Foreign exchange ("FX") effect on operating revenues. We compare the dollar amount and the percent change in the operating revenues from the period to the same period last year using constant currency disclosure. We present constant currency information to provide a framework for assessing how our underlying revenues performed excluding the effect of foreign currency rate fluctuations. To present this information, current period operating revenues for entities reporting in currencies other than USD are converted into USD at the average exchange rates from the equivalent periods last year.
Non-IFRS Gross Profit and Gross Margin. Gogoro defines non-IFRS gross profit and gross margin as gross profit and gross margin excluding share-based compensation.
Share-based Compensation. Share-based compensation consists of non-cash charges related to the fair value of restricted stock units awarded to employees. We believe that the exclusion of these non-cash charges provides for more accurate comparisons of our operating results to our peer companies due to the varying available valuation methodologies, subjective assumptions and the variety of award types. In addition, we believe it is useful to investors to understand the specific impact of share-based compensation on our operating results.
Non-IFRS Net Loss. Gogoro defines non-IFRS net loss as net loss excluding share-based compensation, the change in fair value of financial liabilities including revaluation of redeemable preferred shares, change in fair value of earnout, earn-in and warrants associated with the merger of Poema, listing expenses and one-time non-recurring costs associated with the merger. These amounts do not reflect the impact of any related tax effects.
EBITDA. Gogoro defines EBITDA as net loss excluding interest expense, net, provision for income tax, depreciation, and amortization. These amounts do not reflect the impact of any related tax effects.
Adjusted EBITDA. Gogoro defines Adjusted EBITDA, as EBITDA excluding share-based compensation, the change in fair value of financial liabilities including revaluation of redeemable preferred shares, change in fair value of earnout, earn-in and warrants associated with the merger of Poema, and one-time non-recurring costs associated with the merger. These amounts do not reflect the impact of any related tax effects.

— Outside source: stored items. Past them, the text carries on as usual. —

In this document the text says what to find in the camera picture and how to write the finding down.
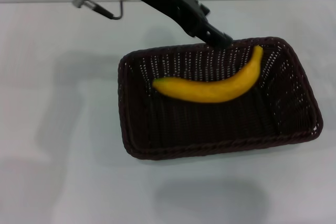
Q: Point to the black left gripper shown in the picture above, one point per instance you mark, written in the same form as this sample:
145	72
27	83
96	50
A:
176	6

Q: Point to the yellow banana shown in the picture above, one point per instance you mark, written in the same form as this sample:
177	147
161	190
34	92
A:
210	91

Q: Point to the dark brown woven basket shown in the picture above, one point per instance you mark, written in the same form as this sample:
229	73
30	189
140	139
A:
210	127

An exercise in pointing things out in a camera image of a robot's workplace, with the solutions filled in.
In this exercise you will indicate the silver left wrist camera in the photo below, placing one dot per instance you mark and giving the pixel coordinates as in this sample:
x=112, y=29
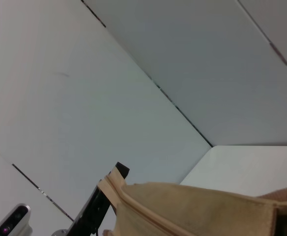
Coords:
x=12, y=221

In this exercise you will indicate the khaki canvas food bag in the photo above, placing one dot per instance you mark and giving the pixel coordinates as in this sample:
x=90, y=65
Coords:
x=195, y=211

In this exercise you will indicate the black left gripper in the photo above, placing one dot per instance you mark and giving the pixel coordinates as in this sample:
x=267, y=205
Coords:
x=84, y=226

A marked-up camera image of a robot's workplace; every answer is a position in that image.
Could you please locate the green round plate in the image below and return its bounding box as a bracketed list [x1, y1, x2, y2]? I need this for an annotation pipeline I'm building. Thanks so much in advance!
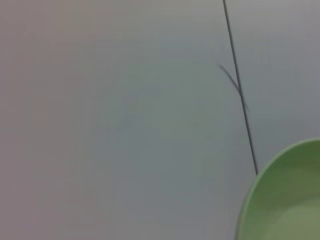
[234, 137, 320, 240]

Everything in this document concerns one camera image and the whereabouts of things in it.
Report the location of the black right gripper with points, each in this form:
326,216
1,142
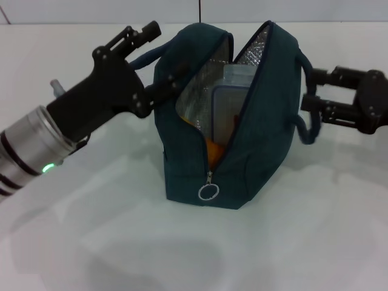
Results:
374,100

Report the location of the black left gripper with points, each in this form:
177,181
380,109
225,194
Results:
103,94

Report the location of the clear plastic food container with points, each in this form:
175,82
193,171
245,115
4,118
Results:
227,115

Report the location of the dark teal insulated bag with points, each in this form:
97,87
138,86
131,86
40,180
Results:
257,151

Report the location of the yellow banana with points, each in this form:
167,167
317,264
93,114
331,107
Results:
215,151

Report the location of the left gripper silver stub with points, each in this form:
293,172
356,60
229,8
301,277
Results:
57,88

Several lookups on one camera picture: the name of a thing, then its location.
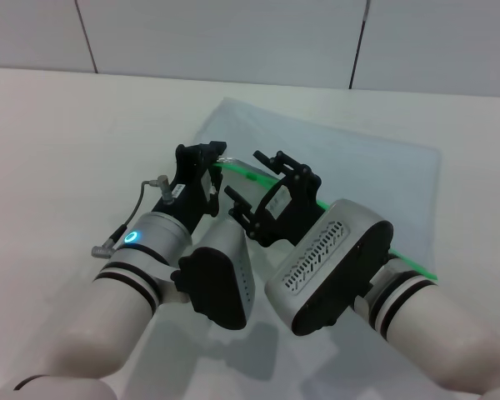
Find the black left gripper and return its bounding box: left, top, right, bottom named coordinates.
left=152, top=142, right=228, bottom=243

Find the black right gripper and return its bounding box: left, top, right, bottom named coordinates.
left=225, top=150, right=329, bottom=248

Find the transparent green-zip document bag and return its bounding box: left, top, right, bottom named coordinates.
left=193, top=96, right=443, bottom=285

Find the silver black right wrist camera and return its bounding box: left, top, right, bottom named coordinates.
left=265, top=198, right=395, bottom=337

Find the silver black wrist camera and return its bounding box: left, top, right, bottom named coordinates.
left=265, top=198, right=395, bottom=337
left=170, top=216, right=258, bottom=331

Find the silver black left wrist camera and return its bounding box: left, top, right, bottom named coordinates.
left=170, top=216, right=258, bottom=331

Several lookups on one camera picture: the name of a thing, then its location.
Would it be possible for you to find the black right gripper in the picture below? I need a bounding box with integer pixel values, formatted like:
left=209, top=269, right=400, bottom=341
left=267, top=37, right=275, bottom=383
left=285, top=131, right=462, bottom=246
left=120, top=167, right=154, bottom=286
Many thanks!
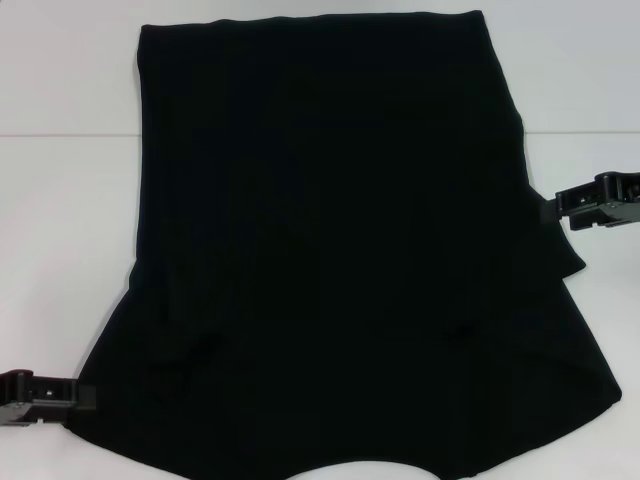
left=540, top=171, right=640, bottom=231

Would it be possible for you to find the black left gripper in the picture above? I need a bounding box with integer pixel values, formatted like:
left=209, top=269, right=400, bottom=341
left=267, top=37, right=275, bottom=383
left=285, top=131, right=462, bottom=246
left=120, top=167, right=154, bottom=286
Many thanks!
left=0, top=369, right=96, bottom=429

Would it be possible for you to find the black t-shirt with FREE print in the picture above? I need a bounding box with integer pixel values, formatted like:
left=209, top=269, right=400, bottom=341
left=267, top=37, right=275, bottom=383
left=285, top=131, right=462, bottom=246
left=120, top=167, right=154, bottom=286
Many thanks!
left=64, top=10, right=624, bottom=480

Acquisition-related Expenses. Gogoro incurs acquisition-related and other expenses which consist of costs incurred after the issuance of a definitive term sheet for a particular transaction and include legal, banker, accounting, printer costs, valuation and other advisory fees. Management excludes these items for the purposes of calculating non-IFRS adjusted EBITDA. Gogoro generally would not have otherwise incurred such expenses in the periods presented as part of its continuing operations. The acquisition-related expenses are not recurring with respect to past transactions, can be inconsistent in amount and frequency from period to period and are significantly impacted by the timing and magnitude of Gogoro's acquisitions. While these expenses are not recurring with respect to past transactions, Gogoro generally will incur these expenses in connection with any future acquisitions.
Listing Expense. In connection with the merger with Poema, the excess fair value of shares issued by Gogoro in exchange for the net assets of Poema was recorded as listing expense in operating expense. The listing expense for the merger is not recurring with respect to past transactions, can be inconsistent in amount and frequency from period to period and is significantly impacted by the timing and magnitude of the merger.
These non-IFRS financial measures exclude share-based compensation, interest expense, income tax, depreciation and amortization, change in fair value of financial liabilities including revaluation of redeemable preferred shares, change in fair value of earnout, earn-in and warrants associated with the merger of Poema, listing expense and one-time non-recurring costs associated with the merger. The Company uses these non-IFRS financial measures internally in analyzing its financial results and believes that these non-IFRS financial measures are useful to investors as an additional tool to evaluate ongoing operating results and trends. In addition, these measures are the primary indicators management uses as a basis for its planning and forecasting for future periods.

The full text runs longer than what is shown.